▶ **ACTION ITEM**: Leave the pictures behind and reproduce every line of the listing exactly.

■ ■ ■ ■ ■

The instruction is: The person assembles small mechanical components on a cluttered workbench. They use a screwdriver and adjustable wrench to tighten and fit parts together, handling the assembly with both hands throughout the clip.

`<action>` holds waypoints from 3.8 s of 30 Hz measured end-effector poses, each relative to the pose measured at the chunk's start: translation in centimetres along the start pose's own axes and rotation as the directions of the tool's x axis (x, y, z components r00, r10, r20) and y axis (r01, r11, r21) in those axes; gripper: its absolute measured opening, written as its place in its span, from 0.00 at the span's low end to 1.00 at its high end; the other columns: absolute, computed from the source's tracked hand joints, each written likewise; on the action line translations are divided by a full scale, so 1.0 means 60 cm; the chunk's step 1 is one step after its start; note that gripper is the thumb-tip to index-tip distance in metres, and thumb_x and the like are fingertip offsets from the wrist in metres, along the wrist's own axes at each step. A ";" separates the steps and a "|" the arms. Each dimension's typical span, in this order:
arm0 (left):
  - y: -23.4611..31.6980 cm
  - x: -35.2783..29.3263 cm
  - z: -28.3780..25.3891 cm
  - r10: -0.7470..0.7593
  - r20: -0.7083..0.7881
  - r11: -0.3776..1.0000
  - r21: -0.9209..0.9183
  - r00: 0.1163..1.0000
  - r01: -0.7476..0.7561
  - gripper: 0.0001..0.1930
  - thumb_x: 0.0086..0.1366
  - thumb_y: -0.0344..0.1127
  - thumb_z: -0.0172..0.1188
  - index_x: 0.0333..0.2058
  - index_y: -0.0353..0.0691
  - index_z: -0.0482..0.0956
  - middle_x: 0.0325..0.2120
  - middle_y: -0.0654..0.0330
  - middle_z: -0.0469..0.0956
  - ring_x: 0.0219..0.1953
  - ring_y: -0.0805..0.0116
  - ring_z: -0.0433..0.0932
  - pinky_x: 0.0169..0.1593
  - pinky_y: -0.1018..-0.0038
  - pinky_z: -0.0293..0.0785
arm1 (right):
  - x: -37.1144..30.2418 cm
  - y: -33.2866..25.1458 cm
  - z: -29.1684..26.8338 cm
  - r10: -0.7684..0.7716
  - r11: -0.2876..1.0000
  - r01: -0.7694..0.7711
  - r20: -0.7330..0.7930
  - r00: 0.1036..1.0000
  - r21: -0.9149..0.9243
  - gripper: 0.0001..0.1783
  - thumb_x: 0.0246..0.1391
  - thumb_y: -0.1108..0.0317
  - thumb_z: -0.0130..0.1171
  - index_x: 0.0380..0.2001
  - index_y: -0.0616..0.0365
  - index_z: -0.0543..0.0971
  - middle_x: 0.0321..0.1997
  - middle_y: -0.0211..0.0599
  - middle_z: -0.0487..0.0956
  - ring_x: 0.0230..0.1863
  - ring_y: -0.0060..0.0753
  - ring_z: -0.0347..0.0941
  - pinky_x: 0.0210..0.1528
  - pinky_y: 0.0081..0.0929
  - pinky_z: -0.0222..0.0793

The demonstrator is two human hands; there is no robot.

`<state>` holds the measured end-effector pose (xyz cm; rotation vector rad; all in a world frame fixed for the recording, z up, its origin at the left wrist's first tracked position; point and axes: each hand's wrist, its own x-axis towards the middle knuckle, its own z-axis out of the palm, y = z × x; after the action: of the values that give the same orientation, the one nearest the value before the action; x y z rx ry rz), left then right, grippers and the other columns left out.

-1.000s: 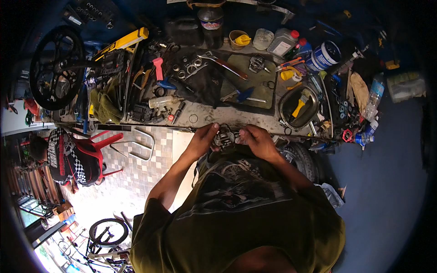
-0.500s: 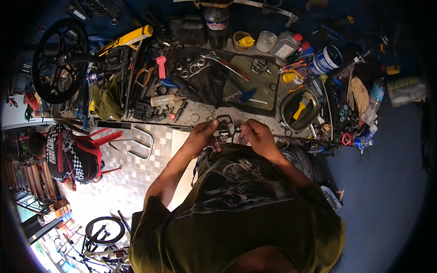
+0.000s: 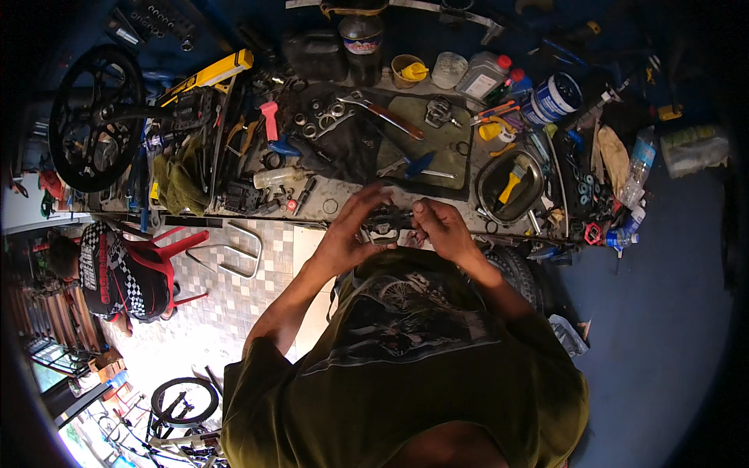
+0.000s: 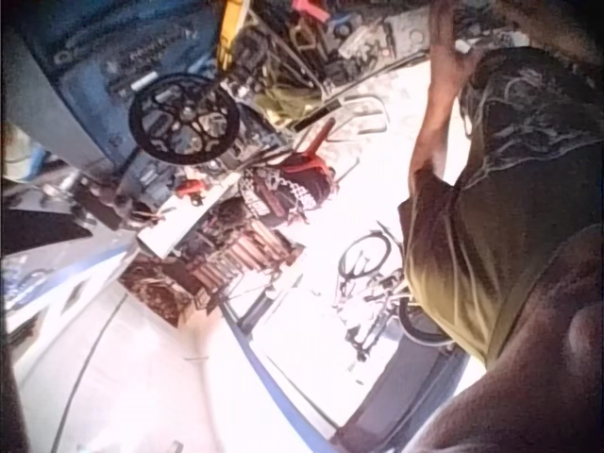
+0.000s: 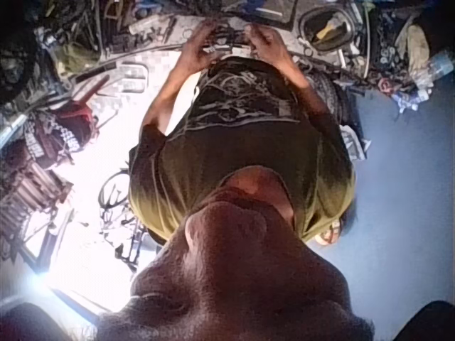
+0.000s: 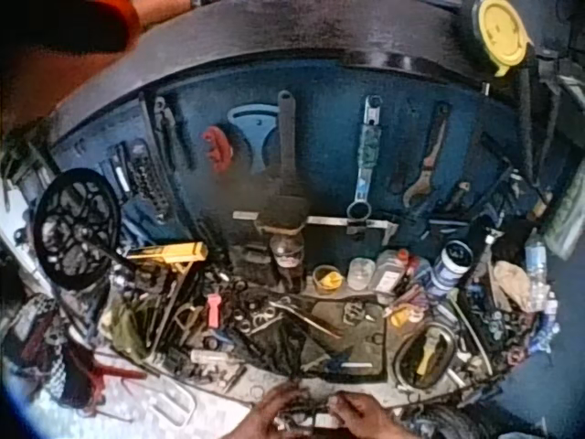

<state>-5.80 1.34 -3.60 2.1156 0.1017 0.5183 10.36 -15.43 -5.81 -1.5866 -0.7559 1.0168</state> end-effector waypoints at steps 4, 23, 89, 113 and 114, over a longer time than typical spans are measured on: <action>-0.008 -0.005 0.010 -0.463 0.190 0.737 -0.460 0.866 0.495 0.22 0.65 0.50 0.59 0.46 0.35 0.73 0.27 0.58 0.79 0.33 0.62 0.81 0.36 0.72 0.76 | -0.004 -0.028 0.009 -0.275 0.930 0.260 -0.025 0.961 -0.259 0.14 0.61 0.59 0.56 0.29 0.60 0.75 0.24 0.32 0.72 0.25 0.26 0.69 0.27 0.25 0.66; 0.035 0.044 -0.033 -0.746 -0.005 0.585 -0.483 0.666 0.651 0.21 0.63 0.49 0.62 0.39 0.33 0.78 0.24 0.66 0.77 0.18 0.82 0.69 0.19 0.82 0.63 | 0.025 -0.072 -0.019 -0.707 0.289 0.600 0.257 0.659 -0.746 0.14 0.46 0.66 0.67 0.38 0.55 0.78 0.32 0.32 0.76 0.30 0.34 0.76 0.30 0.29 0.74; 0.054 0.053 -0.054 -0.502 -0.039 0.795 -0.413 0.864 0.444 0.22 0.60 0.40 0.67 0.44 0.27 0.75 0.35 0.60 0.80 0.36 0.77 0.74 0.40 0.79 0.72 | 0.024 -0.086 0.011 0.274 0.612 -0.571 0.530 0.802 0.547 0.18 0.67 0.57 0.44 0.23 0.52 0.66 0.18 0.23 0.61 0.16 0.18 0.59 0.18 0.18 0.53; 0.064 0.056 -0.035 -0.507 -0.057 0.713 -0.589 0.860 0.381 0.24 0.61 0.34 0.65 0.53 0.37 0.67 0.38 0.61 0.77 0.40 0.76 0.74 0.43 0.79 0.71 | 0.026 -0.095 0.002 -0.148 0.988 0.136 0.224 0.963 0.068 0.23 0.67 0.49 0.44 0.30 0.57 0.74 0.24 0.26 0.68 0.23 0.17 0.62 0.25 0.18 0.58; 0.066 0.056 -0.036 -0.424 -0.120 0.831 -0.446 0.898 0.333 0.24 0.61 0.34 0.66 0.52 0.37 0.67 0.38 0.59 0.78 0.40 0.74 0.75 0.43 0.78 0.72 | 0.023 -0.101 0.003 -0.065 0.993 0.040 0.235 0.970 0.112 0.24 0.67 0.47 0.43 0.29 0.56 0.74 0.24 0.24 0.68 0.23 0.15 0.60 0.25 0.17 0.57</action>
<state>-4.10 1.66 1.75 1.5595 0.4874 0.4746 11.00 -12.70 -0.29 -1.3607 -0.8869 1.2033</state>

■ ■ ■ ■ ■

▶ **OUTPUT FOR THIS TASK**:
The instruction is: The person assembles small mechanical components on a cluttered workbench. They use a screwdriver and adjustable wrench to tighten and fit parts together, handling the assembly with both hands throughout the clip.

`<action>` holds waypoints from 3.8 s of 30 Hz measured end-effector poses, each relative to the pose measured at the chunk's start: translation in centimetres along the start pose's own axes and rotation as the directions of the tool's x axis (x, y, z components r00, r10, r20) and y axis (r01, r11, r21) in those axes; gripper: its absolute measured opening, written as its place in its span, from 0.00 at the span's low end to 1.00 at its high end; the other columns: absolute, computed from the source's tracked hand joints, each written likewise; on the action line translations are divided by a full scale, so 1.0 means 60 cm; the chunk's step 1 is one step after its start; note that gripper is the thumb-tip to index-tip distance in metres, and thumb_x and the like are fingertip offsets from the wrist in metres, along the wrist's own axes at each step. A ";" separates the steps and a "|" the arms. Each dimension's typical span, in this order:
arm0 (left):
  - y: -23.4611..31.6980 cm
  - x: -35.2783..29.3263 cm
  - z: -28.3780..25.3891 cm
  - r10: -0.7470..0.7593
  - r20: -0.7083..0.7881
  - r11: -0.3776..1.0000
  - r21: -0.9209..0.9183
  - r00: 0.1163..1.0000
  - r01: -0.7476..0.7561
  - gripper: 0.0001..0.1930
  - thumb_x: 0.0086..0.1366
  - thumb_y: -0.0344..0.1127
  - thumb_z: -0.0172..0.1188
  - index_x: 0.0333..0.2058
  - index_y: -0.0353..0.0691
  - index_z: -0.0482..0.0956
  - middle_x: 0.0325..0.2120
  - middle_y: -0.0654..0.0330
  - middle_z: -0.0469..0.0956
  - ring_x: 0.0219..0.1953
  - ring_y: -0.0805..0.0116
  - ring_z: -0.0433..0.0932
  - pinky_x: 0.0169..0.1593
  - pinky_y: -0.1018..-0.0038
  - pinky_z: -0.0293..0.0785
arm1 (right):
  - x: -37.1144..30.2418 cm
  - y: -33.2866..25.1458 cm
  - z: -29.1684..26.8338 cm
  - r10: -0.7684..0.7716
  - r11: -0.2876..1.0000
  - r01: -0.7694..0.7711
  - r20: -0.7330..0.7930
  - r00: 0.1036..1.0000
  - r21: -0.9149..0.9243
  - gripper: 0.0001..0.1783
  - thumb_x: 0.0246..0.1391
  - thumb_y: -0.1108..0.0317
  - thumb_z: -0.0130..0.1171
  - index_x: 0.0380..0.2001
  - index_y: -0.0616..0.0365
  - index_z: -0.0543..0.0971
  - middle_x: 0.0321..0.1997
  - middle_y: -0.0211..0.0599
  - middle_z: -0.0487..0.0956
  - ring_x: 0.0230..0.1863
  - ring_y: -0.0060..0.0753
  - ring_z: -0.0347..0.0941
  - pinky_x: 0.0210..0.1528
  - pinky_y: 0.0081..0.0929
  - pinky_z: -0.0222..0.0793

The demonstrator is two human hands; there is no robot.

`<state>` holds the measured end-effector pose (xyz cm; rotation vector rad; all in a world frame fixed for the recording, z up, its origin at the left wrist's first tracked position; point and axes: each hand's wrist, its own x-axis towards the middle knuckle, its own z-axis out of the palm, y = z × x; after the action: of the values that give the same orientation, the one nearest the value before the action; x y z rx ry rz), left then right, grippers and the other columns left out.

-1.000s: 
-0.500s: 
+0.000s: 
+0.000s: 
+0.000s: 
+0.000s: 

<state>-5.80 1.34 -3.60 2.1156 0.1017 0.5183 10.36 -15.43 -5.81 -1.5866 -0.7559 1.0168</state> end-effector waypoints at steps 4, 23, 89, 113 and 114, over a longer time than typical spans are measured on: <action>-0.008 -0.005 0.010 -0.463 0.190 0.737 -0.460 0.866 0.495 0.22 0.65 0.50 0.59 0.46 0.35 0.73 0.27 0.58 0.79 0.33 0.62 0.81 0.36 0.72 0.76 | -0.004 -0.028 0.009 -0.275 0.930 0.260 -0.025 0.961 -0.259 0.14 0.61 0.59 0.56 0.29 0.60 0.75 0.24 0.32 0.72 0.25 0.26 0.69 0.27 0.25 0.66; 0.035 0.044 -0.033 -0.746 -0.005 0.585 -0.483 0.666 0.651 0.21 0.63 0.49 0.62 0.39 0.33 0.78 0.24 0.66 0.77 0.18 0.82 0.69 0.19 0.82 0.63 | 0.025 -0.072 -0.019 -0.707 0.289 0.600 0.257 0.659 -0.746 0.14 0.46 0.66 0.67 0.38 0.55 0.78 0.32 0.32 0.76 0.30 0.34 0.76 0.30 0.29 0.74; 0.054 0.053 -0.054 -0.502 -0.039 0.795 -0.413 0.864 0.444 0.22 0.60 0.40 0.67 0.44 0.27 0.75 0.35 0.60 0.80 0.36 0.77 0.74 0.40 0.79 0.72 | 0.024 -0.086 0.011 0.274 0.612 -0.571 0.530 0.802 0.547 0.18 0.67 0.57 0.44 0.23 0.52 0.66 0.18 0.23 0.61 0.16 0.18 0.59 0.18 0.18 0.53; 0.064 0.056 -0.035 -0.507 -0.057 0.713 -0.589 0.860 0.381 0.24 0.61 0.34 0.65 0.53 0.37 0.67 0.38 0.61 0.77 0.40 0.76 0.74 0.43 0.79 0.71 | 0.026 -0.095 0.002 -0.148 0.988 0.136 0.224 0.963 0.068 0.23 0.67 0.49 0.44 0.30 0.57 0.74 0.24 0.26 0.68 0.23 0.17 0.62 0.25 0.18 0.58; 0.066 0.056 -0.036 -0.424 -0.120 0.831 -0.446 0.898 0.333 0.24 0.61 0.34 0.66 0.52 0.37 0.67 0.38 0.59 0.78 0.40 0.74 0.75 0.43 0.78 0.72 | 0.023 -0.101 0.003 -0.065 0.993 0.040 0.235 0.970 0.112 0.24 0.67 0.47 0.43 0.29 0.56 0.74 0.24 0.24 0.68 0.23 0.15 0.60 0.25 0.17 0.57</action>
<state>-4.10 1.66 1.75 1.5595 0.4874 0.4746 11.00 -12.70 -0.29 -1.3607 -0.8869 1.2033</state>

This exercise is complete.